2004年07月26日
エプソン、高温ポリシリコンTFT液晶パネルの新工場
300ミリウエハー石英ガラスでプロジェクター用に
【カテゴリー】:経営
【関連企業・団体】:セイコーエプソン

セイコーエプソンは北海道千歳市に千歳美々ワールド工業団地に建設していた千歳事業所が完成、10月から試験操業を開始することになった。同社では初めての300ミリウエハー(12インチ)石英ガラスを使った高温ポリシリコン薄膜トランジスタ(TFT)液晶パネルの生産となる。

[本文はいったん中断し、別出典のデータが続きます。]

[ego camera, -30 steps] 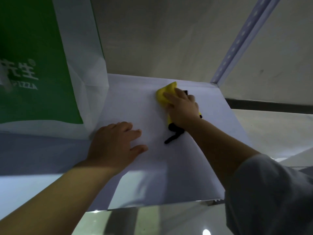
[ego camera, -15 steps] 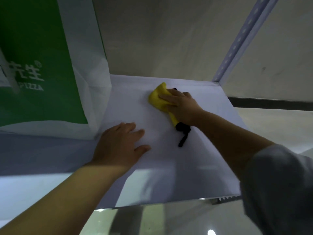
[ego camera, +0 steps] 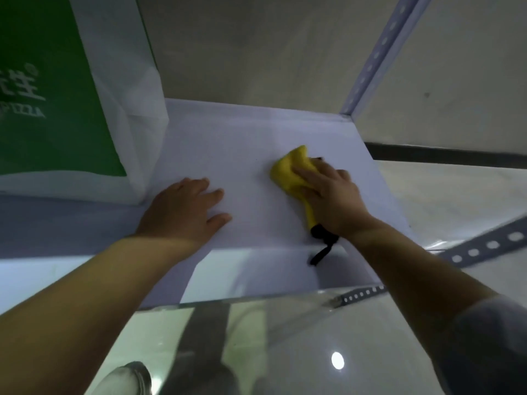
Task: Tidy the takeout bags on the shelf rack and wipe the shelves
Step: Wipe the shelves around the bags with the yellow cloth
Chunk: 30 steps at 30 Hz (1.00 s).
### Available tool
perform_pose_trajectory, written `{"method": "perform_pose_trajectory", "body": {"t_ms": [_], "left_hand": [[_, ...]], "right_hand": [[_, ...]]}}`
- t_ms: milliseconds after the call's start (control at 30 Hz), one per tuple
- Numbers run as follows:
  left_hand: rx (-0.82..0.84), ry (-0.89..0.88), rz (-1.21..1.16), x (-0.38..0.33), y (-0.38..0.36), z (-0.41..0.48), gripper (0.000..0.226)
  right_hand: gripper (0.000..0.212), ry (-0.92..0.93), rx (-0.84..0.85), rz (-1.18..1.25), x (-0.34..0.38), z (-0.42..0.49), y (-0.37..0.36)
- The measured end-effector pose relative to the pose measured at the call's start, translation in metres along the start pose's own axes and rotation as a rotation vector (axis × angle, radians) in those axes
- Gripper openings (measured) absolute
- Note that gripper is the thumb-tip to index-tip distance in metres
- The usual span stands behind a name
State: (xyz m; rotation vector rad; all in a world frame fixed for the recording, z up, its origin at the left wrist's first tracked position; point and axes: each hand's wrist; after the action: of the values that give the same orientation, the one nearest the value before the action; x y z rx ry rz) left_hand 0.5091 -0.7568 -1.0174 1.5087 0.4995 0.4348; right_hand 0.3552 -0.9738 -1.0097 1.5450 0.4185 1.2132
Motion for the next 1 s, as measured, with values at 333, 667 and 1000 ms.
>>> {"method": "perform_pose_trajectory", "body": {"t_ms": [333,667,1000], "left_hand": [[0.137,0.042,0.030,-0.003,0.006,-0.011,0.052],[0.251,0.013,0.067,-0.005,0.032,-0.077,0.048],[0.041,-0.001,0.095,0.004,0.015,-0.096,0.042]], "right_hand": [[0.047,0.075,-0.022,0.089,0.021,-0.095,-0.001],[0.049,-0.304,-0.262,0.037,0.062,-0.102,-0.026],[0.040,-0.180,-0.222,0.081,0.084,-0.115,-0.040]]}}
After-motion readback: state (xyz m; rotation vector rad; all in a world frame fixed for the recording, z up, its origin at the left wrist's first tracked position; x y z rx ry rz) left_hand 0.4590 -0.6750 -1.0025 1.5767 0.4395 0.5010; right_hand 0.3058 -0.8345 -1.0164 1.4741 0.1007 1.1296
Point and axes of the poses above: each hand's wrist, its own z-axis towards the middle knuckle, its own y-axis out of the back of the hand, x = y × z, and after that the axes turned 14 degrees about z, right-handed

同社は昨年8月から工場建屋(地上7階、延床面積約8万3,000平方メートル)を、約16万平方メートルの敷き地の一部を使い建設、7月までクリーンルームを完成させた。液晶パネルの生産は12インチ型で月産2,000wf(ウエハー)を計画している。従業員は約200人。用地を含め約350億円を投資した。10月までに製造ラインを設置するが、本格的な生産は来年5月となる見通し。

千歳で同社の新工場建設はITバルブの崩壊で約1年延長していた。しかし、ホーム用フロントプロジェクター、大型液晶プロジェクションTVの需要の順調な伸びが期待される状況になったため、完成を急いだもの。

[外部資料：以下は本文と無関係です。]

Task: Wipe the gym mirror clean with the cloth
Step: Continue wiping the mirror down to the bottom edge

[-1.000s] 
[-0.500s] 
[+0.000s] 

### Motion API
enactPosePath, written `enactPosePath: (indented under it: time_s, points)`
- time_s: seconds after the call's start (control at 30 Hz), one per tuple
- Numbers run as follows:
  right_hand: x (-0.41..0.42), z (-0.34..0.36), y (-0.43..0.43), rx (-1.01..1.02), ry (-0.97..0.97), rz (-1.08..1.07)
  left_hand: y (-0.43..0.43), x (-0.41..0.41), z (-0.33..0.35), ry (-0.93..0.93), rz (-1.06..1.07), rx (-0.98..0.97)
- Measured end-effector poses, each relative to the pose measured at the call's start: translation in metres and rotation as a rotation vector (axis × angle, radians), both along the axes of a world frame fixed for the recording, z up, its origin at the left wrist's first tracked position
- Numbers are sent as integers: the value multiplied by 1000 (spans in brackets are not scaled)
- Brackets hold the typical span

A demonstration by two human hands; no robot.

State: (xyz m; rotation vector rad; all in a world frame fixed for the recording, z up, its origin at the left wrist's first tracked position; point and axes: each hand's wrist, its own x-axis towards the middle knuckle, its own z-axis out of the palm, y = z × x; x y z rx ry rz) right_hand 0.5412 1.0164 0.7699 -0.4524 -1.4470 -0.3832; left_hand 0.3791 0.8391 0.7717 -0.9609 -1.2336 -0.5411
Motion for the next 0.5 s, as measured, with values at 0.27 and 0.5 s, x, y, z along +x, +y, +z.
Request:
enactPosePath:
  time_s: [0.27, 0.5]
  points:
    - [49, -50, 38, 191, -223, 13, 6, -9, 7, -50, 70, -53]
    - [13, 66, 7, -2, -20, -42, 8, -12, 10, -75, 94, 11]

液晶パネルでは1994年3月から諏訪南事業所で生産(1.3型VGAオパネル)をはじめたが、2002年10月に1,000万枚の出荷を達成、さらにこの7月に累計2,000万枚を突破した。2003年のプロジェクター向けライトバルブ市場では同社が55%のトップシェアを確保したとしている。また、最先端の液晶技術、高開口率化技術などで、他社に比べ輝度効率が高く、明るい色再現性にすぐれ、低パワーを実現している。

同社では千歳事業所の用地に余裕があるため、需要次第で次の増設を急ぎたい意向。また、有機EL(エレクトロルミネッセンス)パネルも同事業所での生産を検討しているもようである。液晶パネルや有機ELパネルの生産には、通常低温ポリシリコンTFTが使われているが、同社の高温ポリシリコンTFTは独自の行き方として注目を集めている。